Note that if the number of rows/columns changes, the dimensions change, so all plots have to be updated.

Turn scatterplot into a stateful object that contains a number of composed functions to render

Scatterplots now go through these steps:

  1. convert x, y and color attributes to float32 arrays
  2. (optionally) jitter x and/or y arrays
  3. sort x, y and color arrays by x and y positions for ideal tiling
  4. (optionally) log convert x and/or y arrays
  5. scale to context dimensions
  6. generate sprites based on colorMode and context dimensions
  7. render dots, mapping color attribute to color ramps

If all I change is the color attribute, steps one to six are superfluous. If I change the log settings, I don't need to regenerate the sprites, etc.

Currently scatterplot generates a function that just takes a context and draws. Instead, this could be changed to returning an object that keeps track of which parameters are being updated, and only updating those parts before rendering to a context (note that steps one to four do not require any knowledge of a context anyway).

Render scatterplot edges separately

Edges will be implemented at a later date, but this is just a reminder to immediately do it right the first time:

The trickiest bit of this would be the jittering. Everything else just implies working in two canvas layers, and drawing these on top of each other.

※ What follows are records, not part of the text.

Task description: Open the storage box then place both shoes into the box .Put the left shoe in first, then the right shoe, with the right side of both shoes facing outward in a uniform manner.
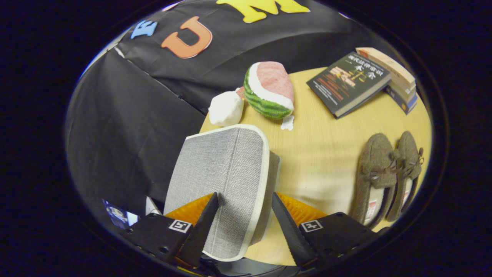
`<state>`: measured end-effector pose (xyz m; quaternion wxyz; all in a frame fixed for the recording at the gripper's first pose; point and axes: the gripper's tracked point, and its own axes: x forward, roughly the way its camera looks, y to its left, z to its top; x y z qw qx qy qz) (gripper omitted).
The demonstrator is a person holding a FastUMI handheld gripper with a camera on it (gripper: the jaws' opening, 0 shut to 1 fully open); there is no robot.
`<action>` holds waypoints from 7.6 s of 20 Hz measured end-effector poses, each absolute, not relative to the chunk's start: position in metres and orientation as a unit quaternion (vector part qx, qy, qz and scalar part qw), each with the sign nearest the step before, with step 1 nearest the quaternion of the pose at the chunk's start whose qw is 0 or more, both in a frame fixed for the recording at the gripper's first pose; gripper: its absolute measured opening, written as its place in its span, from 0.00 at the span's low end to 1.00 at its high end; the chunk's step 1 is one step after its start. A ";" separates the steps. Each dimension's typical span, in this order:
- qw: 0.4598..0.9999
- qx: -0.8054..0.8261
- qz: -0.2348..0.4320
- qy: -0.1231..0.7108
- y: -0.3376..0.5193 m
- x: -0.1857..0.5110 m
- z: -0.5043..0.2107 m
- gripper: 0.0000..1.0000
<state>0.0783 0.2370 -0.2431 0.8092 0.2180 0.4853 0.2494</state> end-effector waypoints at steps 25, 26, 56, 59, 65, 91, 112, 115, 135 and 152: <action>0.773 0.247 0.251 0.528 0.237 0.050 -0.213 0.14; 0.772 0.246 0.257 0.527 0.239 0.049 -0.210 0.14; 0.792 0.207 0.380 0.430 0.443 0.036 -0.014 0.45; 0.799 0.187 0.381 0.425 0.439 0.032 -0.016 0.81; 0.819 0.161 0.355 0.420 0.395 0.046 -0.037 0.95; 0.828 0.079 0.146 0.535 0.024 0.071 -0.276 0.95; 0.793 0.070 0.101 0.597 0.001 0.074 -0.364 0.39; 0.788 0.072 0.091 0.604 0.005 0.077 -0.372 0.38; 0.778 0.174 0.071 0.599 0.025 0.060 -0.270 0.02; 0.786 0.131 0.198 0.571 0.271 0.027 -0.173 0.02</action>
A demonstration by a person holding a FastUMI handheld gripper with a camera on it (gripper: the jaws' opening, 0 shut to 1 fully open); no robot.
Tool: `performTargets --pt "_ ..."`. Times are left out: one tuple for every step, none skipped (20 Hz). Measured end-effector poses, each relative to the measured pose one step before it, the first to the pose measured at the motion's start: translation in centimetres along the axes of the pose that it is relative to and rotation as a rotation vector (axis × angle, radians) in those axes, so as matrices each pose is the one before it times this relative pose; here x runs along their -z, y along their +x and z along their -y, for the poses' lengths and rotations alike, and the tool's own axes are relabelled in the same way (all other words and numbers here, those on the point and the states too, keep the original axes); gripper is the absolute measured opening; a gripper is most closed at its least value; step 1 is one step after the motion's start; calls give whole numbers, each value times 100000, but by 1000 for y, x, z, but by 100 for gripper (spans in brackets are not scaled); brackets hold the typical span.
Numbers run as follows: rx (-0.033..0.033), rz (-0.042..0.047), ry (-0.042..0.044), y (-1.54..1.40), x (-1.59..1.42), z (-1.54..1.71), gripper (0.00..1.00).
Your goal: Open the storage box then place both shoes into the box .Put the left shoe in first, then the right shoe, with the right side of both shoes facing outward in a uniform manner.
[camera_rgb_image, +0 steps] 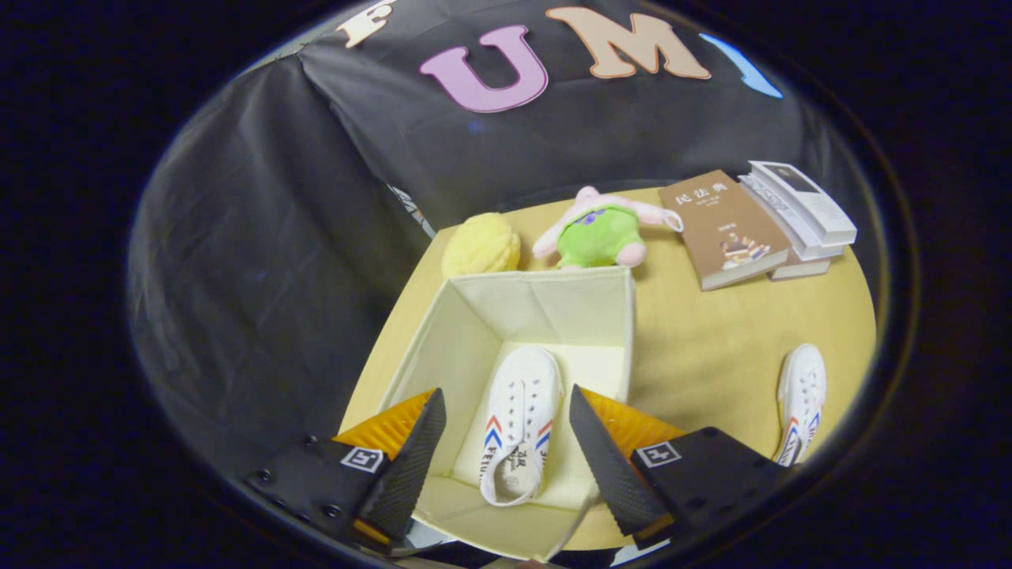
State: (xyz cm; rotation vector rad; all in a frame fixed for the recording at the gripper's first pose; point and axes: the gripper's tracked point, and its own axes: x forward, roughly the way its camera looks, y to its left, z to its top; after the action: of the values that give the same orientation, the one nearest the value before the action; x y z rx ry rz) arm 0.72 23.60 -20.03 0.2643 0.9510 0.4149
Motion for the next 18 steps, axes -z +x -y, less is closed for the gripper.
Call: performTargets --pt "1204 1593 72 -835 -522 1081 100" --pt "1872 1046 67 -705 -232 1281 100" --pt "2051 1140 -10 -673 -374 1408 100" --pt "1451 722 457 -575 -272 1361 100" --pt "881 692 919 -613 -206 1279 100" --pt "1278 850 833 -681 -246 1217 100" --pt "1734 908 242 -730 -255 1443 100" --pt "1935 686 59 -468 -190 1584 100" --pt "1648 540 360 -472 -127 1515 100" --pt "1315 723 616 -508 -127 1248 100" --pt "1282 388 1050 -444 -94 1372 100" --pt "1170 326 1060 -415 16 1306 100" --pt "1162 333 828 798 172 1239 100" --pt "1351 348 426 -460 -83 1287 100" --pt "1303 281 -21 -404 -78 1262 100" --pt "1177 288 -130 -158 103 1158 100" --pt "915 193 32 -153 17 1132 100" --pt "931 12 298 -168 124 1065 100"
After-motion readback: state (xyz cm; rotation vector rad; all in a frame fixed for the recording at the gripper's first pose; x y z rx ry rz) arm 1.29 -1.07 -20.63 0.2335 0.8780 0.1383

Don't redraw all sparklines when one sparkline is added

When adding one sparkline, we shouldn't redraw all the other ones if their attribute settings haven't changed. In fact, given how redux works it's possible that the component gets updated many times with identical props, so ideally we avoid re-rendering altogether when nothing has changed. This requires rewriting SparklineViewComponent from a stateless function to a component that stores its rendered sparklines and only updates them when the relevant props have changed.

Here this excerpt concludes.